その後、高校生の時に先生が土日に部活動で顧問をし、生活指導に追われているのを見て「時間に制限が生じてまで生徒指導はしたくないな」と思いはじめました。
小学校高学年から抱いてきた教師という夢ではありましたが、そんな理由で大学進学前に突如として崩れることとなります。
進路決定の大事な時期に夢がなくなり、自分が好きなことや、やりたいことを仕事にしたいなと考えた時に、起業家は「自由でかっこいいな」と思いました。
ーそこから起業したい気持ちへと変わっていくのでしょうか。
そうですね。受験や部活が終わったら、絶対起業家に話を聞きに行こうという思いが強くなっていくなかで「琉球frogs」というプログラムに出会いました。
シリコンバレーやエストニアの方々にプレゼンする機会もあり、起業を目指す中高生が主に参加をしていました。
高校3年の受験期だったこともあり、選考の際に「結構きついですよ、大丈夫ですか」と念押しに確認されましたが、それを押し切って参加を決意したのです。
「夢は人に言えば叶う」と親から言われていて、それもあって周囲には起業家になると常に話してきました。進路相談のときも「起業家になります」と言い切りました。
担任の先生が琉球frogsのチラシを見せてくれたことが参加するきっかけとなりましたが、それも夢を話し続けたおかげだと思います。
周りに起業家はいませんでしたが、視座の高い先生との出会いに恵まれたことは幸運でした。
初めてお金をいただく体験をする
ー初めて自分のサービスでお金をいただく体験をしたと伺っています。この背景を伺っても良いでしょうか。

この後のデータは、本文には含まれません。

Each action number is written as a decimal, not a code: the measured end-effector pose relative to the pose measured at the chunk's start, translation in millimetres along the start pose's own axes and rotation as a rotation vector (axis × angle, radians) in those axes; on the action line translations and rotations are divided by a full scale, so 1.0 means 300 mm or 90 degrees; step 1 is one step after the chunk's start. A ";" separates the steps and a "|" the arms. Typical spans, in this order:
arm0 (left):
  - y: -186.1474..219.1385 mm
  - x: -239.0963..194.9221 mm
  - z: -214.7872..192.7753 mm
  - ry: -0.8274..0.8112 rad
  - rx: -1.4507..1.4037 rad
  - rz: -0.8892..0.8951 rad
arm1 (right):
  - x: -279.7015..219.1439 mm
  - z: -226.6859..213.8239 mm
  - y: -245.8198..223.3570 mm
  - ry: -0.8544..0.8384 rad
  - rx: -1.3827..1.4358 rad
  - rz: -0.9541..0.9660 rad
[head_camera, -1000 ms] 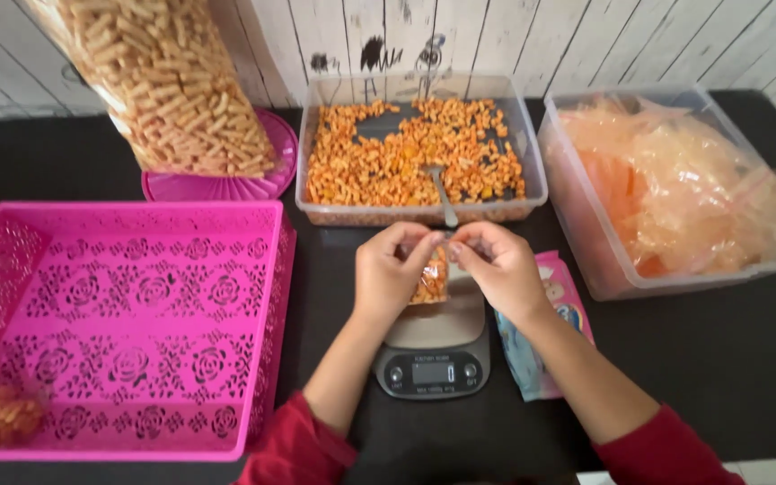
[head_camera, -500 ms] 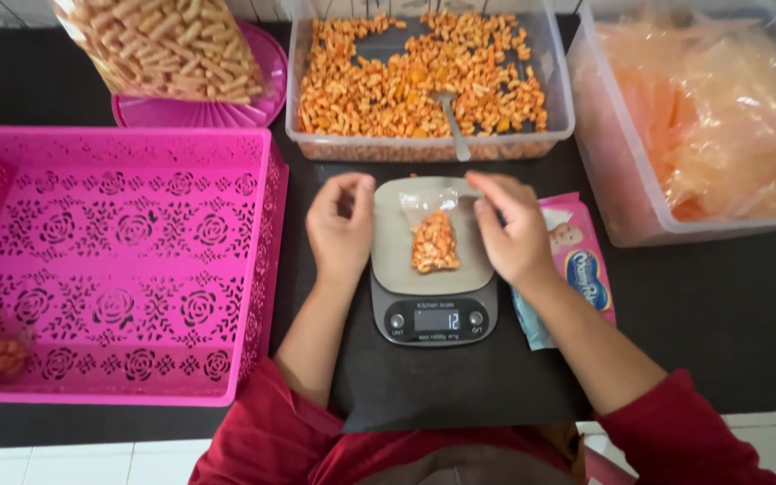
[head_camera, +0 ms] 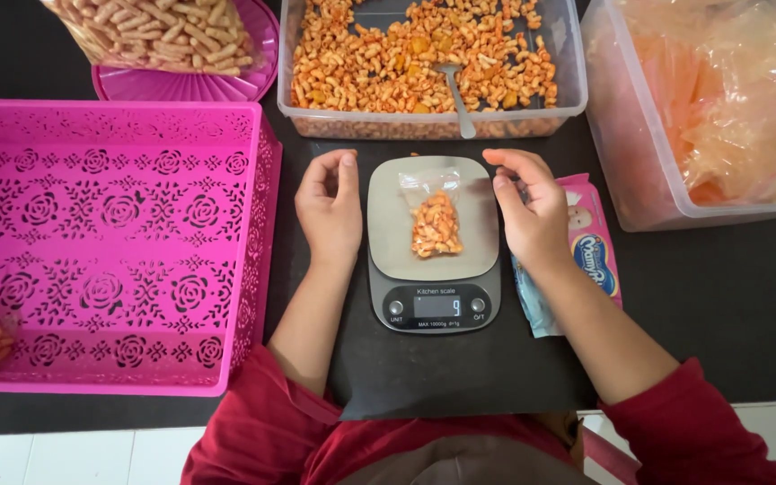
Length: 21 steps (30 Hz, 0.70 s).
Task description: Filling small plastic bags with snacks using a spoon and weighing them on a digital scale for portion control.
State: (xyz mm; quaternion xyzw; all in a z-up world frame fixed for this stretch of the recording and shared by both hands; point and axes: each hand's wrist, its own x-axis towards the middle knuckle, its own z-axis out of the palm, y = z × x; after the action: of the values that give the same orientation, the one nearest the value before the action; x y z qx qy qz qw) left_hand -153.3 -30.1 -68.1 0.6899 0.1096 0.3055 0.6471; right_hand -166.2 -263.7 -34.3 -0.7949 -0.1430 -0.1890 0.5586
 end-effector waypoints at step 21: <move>0.052 -0.018 -0.003 -0.164 0.281 0.239 | 0.014 0.041 -0.039 -0.054 -0.008 -0.012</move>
State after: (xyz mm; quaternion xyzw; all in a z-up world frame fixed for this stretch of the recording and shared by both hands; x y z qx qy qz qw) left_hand -161.9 -34.4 -54.7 0.8549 -0.0389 0.2988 0.4224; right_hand -165.8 -248.3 -26.4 -0.8043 -0.1729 -0.1613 0.5451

琉球frogsのプログラムに農業の課題を解決するという内容があります。そこで畑を回りながらインタビューを行ったのです。述べ50名から話を伺うことができ、最初に伺った農家はオーガニックにこだわりを持った農家でした。
素晴らしいものを販売しているのにも関わらず、消費者の理解が追いついていないため、商品が思うように広まっていないことが課題でした。
もちろん生産量を増やしたり販路を拡大することは大切ですが、消費者の意識を変えるために、まずは人を畑に呼んで地道に訴えることにしたのです。

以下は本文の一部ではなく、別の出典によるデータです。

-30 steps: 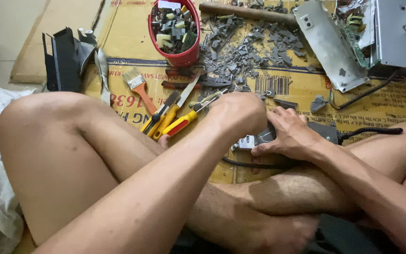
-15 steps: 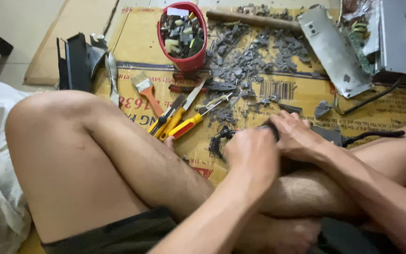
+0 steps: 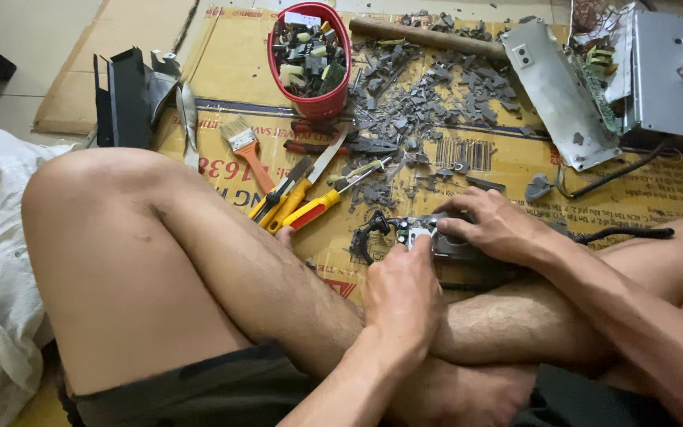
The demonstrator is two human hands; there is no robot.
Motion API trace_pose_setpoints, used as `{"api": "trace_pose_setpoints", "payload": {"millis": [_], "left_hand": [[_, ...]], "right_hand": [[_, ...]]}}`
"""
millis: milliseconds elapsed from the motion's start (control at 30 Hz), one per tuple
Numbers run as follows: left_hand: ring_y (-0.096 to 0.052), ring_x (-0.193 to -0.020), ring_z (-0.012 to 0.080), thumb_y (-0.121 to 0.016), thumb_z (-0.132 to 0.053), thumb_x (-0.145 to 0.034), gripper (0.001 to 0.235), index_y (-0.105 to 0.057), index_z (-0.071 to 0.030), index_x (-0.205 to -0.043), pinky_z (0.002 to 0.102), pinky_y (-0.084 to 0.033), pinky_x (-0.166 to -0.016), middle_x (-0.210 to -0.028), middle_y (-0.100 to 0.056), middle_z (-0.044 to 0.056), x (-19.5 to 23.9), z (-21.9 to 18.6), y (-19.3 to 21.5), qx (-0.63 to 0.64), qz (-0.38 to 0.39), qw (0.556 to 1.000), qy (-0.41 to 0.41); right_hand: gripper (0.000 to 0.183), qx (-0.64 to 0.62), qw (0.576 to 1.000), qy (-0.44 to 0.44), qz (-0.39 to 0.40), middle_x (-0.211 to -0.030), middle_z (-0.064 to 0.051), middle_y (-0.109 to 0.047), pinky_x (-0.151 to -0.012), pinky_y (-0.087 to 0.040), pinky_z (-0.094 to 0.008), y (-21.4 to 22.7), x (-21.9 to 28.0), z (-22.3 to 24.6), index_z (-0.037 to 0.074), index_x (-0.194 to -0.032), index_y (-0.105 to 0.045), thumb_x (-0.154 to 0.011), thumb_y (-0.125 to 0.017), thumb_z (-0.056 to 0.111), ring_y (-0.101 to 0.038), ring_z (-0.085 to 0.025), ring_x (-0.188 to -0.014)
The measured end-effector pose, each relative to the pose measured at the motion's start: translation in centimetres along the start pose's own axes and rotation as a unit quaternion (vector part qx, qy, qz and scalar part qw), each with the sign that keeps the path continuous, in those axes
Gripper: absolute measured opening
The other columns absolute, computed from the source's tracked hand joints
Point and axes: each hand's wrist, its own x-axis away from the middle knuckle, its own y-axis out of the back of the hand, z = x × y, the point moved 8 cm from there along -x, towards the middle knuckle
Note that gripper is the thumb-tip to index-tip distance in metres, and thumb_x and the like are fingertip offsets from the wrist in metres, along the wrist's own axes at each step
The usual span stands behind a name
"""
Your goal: The person sits on a cardboard sheet and uses a screwdriver to remove screws from a small electronic component. They then use pliers to pull apart the casing and separate the internal parts, placing the removed pieces into a red bucket.
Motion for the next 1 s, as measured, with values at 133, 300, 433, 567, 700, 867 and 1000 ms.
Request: {"api": "trace_pose_setpoints", "payload": {"millis": [133,300,433,567,700,867,1000], "left_hand": [[-0.075,-0.080,0.0420,-0.054,-0.009,-0.091,0.027,-0.067,-0.021,-0.111,0.054,-0.063,-0.064,-0.087,-0.071,0.012,-0.1,-0.1,0.1,0.029,0.021,0.999,0.009],[-0.070,-0.079,0.0407,-0.053,-0.009,-0.096,0.022,-0.058,-0.016,-0.116,0.053,-0.058,-0.063,-0.095,-0.067,0.015,-0.1,-0.5,-0.7,-0.011,0.068,0.997,0.032],[-0.070,-0.072,0.0302,-0.053,-0.008,-0.105,0.019,-0.058,-0.012,-0.122,0.043,-0.062,-0.057,-0.088,-0.069,0.015,0.0,-1.0,0.2,0.012,0.077,0.996,0.050],[-0.068,-0.083,0.0431,-0.046,-0.009,-0.098,0.021,-0.058,-0.018,-0.114,0.056,-0.055,-0.064,-0.094,-0.067,0.017,-0.3,0.3,-1.0,0.040,0.085,0.993,0.078],[-0.074,-0.084,0.0460,-0.053,-0.009,-0.094,0.024,-0.072,-0.010,-0.108,0.060,-0.060,-0.069,-0.084,-0.072,0.025,-0.6,-0.7,1.3,0.060,0.041,0.997,-0.008],[-0.076,-0.083,0.0427,-0.055,-0.019,-0.086,0.023,-0.077,-0.012,-0.087,0.056,-0.060,-0.069,-0.080,-0.074,0.023,-4.5,-0.4,2.4,0.026,0.083,0.996,-0.023],[-0.074,-0.095,0.0420,-0.052,-0.026,-0.080,0.037,-0.079,-0.007,-0.098,0.061,-0.058,-0.077,-0.093,-0.075,0.020,-9.3,-2.4,2.8,-0.041,0.184,0.982,-0.015]], "right_hand": [[0.044,0.047,0.999,0.024,-0.013,-0.123,-0.015,-0.065,-0.090,-0.056,-0.051,-0.9,-0.4,-0.8,0.016,-0.127,-0.066,-0.103,-0.049,0.048,-0.062,-0.031,-0.113],[0.031,0.111,0.977,0.135,-0.121,-0.108,-0.002,-0.066,-0.083,-0.052,-0.048,-1.5,-0.8,-0.9,0.017,-0.111,-0.066,-0.102,-0.048,0.041,-0.062,-0.023,-0.096],[0.022,0.141,0.957,0.187,-0.169,-0.084,-0.001,-0.063,-0.060,-0.055,-0.029,-1.6,-1.9,-1.2,0.013,-0.098,-0.063,-0.106,-0.049,0.028,-0.055,-0.013,-0.065],[0.028,0.025,0.991,0.020,-0.130,-0.089,-0.013,-0.068,-0.052,-0.048,-0.038,-0.6,-2.6,-1.8,0.010,-0.105,-0.060,-0.109,-0.038,0.028,-0.058,-0.025,-0.062],[0.048,-0.020,0.969,-0.074,-0.235,-0.110,-0.019,-0.073,-0.093,-0.053,-0.056,0.4,-3.3,-6.4,0.017,-0.134,-0.049,-0.104,-0.055,0.054,-0.070,-0.040,-0.107],[0.069,0.069,0.991,-0.071,-0.084,-0.136,-0.014,-0.061,-0.102,-0.046,-0.063,0.1,1.4,-2.6,0.022,-0.133,-0.062,-0.085,-0.062,0.071,-0.059,-0.039,-0.127],[0.080,0.117,0.991,-0.046,-0.053,-0.135,-0.011,-0.060,-0.103,-0.042,-0.063,-0.6,1.6,-2.3,0.024,-0.134,-0.061,-0.071,-0.077,0.069,-0.054,-0.035,-0.129]]}}
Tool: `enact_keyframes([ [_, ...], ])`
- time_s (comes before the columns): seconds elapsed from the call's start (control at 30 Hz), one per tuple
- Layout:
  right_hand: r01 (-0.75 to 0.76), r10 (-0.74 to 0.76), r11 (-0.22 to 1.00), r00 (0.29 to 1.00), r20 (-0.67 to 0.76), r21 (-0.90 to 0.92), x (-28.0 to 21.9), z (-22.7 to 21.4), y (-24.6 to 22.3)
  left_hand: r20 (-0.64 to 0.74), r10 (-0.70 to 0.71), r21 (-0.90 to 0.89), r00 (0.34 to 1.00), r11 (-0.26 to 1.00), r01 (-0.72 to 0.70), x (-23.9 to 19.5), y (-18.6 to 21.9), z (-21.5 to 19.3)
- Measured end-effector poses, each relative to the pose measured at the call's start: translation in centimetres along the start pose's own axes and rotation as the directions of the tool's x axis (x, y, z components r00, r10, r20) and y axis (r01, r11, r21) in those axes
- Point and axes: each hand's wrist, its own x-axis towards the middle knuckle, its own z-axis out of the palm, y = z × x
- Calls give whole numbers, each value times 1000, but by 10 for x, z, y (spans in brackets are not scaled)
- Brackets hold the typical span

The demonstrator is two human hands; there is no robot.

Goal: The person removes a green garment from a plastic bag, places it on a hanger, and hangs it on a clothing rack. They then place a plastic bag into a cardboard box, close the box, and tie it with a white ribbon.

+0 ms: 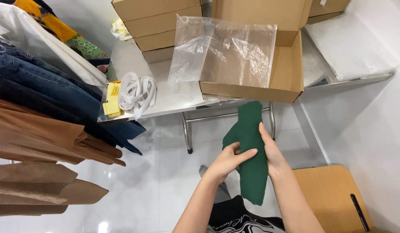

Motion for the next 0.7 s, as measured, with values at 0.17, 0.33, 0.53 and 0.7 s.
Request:
enact_keyframes([
  [0.17,39,-56,950,997,-45,-310,-37,45,-19,-153,33,7,988,999,-32,27,-18,-7],
  [0.33,18,-68,773,996,-55,-634,-71,85,-37,-340,117,224,933,974,-40,51,-42,-19],
  [0.53,48,-109,814,992,-70,-579,-38,46,-14,-179,341,388,923,886,-252,29,-32,-1],
  [0.7,53,-77,972,992,-98,-227,-20,12,-8,-258,69,-237,964,962,-132,33,-34,-16],
])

そして何から何まですべてが初めての体験農業を開催し、人からお金をいただくことができました。アルバイトをそれまでしたこともなく、サービスの対価としてお金をいただき、誰かの人生に影響を与えられたことが嬉しかったですね。
起業家は積み重ねで大きくなっていくのだなと思うのと同時に、より自分も起業家として生き続けたいという思いが芽生えました。

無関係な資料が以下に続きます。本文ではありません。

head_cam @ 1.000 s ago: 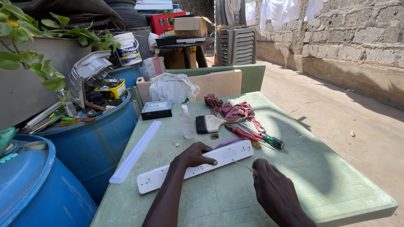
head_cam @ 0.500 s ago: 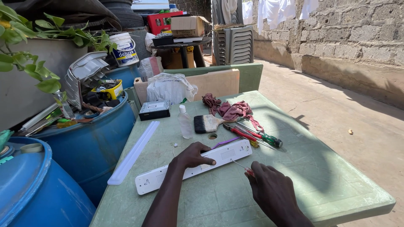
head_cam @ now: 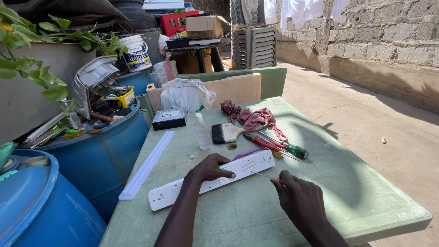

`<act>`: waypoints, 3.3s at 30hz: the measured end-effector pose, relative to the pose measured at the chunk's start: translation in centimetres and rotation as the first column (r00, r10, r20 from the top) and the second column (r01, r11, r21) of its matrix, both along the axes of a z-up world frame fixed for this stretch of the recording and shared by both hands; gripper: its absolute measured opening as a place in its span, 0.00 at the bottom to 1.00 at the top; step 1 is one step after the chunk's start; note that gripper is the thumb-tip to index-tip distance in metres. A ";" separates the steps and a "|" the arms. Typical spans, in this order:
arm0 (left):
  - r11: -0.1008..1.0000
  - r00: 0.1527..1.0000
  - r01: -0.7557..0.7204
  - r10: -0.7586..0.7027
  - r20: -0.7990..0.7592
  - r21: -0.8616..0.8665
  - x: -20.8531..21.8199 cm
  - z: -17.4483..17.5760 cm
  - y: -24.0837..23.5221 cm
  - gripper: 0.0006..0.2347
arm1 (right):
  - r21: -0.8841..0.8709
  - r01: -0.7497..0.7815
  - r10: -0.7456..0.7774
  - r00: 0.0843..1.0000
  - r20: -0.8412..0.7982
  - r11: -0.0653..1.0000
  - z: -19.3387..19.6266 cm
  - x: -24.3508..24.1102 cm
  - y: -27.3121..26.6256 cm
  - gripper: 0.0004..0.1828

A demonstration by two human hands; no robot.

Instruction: Disassembling and reassembling a white plastic LED light fixture using a manual screwdriver.

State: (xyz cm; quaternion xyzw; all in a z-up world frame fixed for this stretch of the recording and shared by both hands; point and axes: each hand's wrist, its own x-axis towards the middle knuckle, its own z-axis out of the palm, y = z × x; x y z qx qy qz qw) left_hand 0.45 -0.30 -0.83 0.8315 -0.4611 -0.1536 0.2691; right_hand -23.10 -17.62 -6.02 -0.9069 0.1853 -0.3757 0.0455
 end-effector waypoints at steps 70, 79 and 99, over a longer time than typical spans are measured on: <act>0.998 0.996 -0.027 0.031 -0.081 0.058 -1.2 2.0 0.1 0.29 | 0.087 -0.113 0.106 0.991 0.081 0.990 4.1 0.5 -4.9 0.12; 0.996 0.987 -0.056 0.044 -0.154 -0.075 -2.2 1.6 0.2 0.27 | 0.107 0.030 -0.005 0.974 -0.226 0.994 8.0 -1.8 -3.2 0.14; 0.998 0.997 0.054 -0.055 -0.048 -0.011 -0.7 0.9 0.3 0.17 | 0.006 0.148 -0.147 0.985 -0.085 0.989 2.2 0.2 -6.4 0.19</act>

ー共同代表との出会いもこのプログラムの途中だったと伺っています。
プログラム内でのチームビルディングの過程で出会いました。一人でこのプログラムを駆け抜けられるのだろうかと不安があった時に、一緒にやらないかと誘っていただきました。
自分にないものを持っていると声をかけていただき、僕に可能性を感じてくれて僕の才能を買ってくださり嬉しかったです。
頭の中では農業には興味を抱いていなかったのですが、いつの間にか「一緒にやりましょう」と返答をしていました。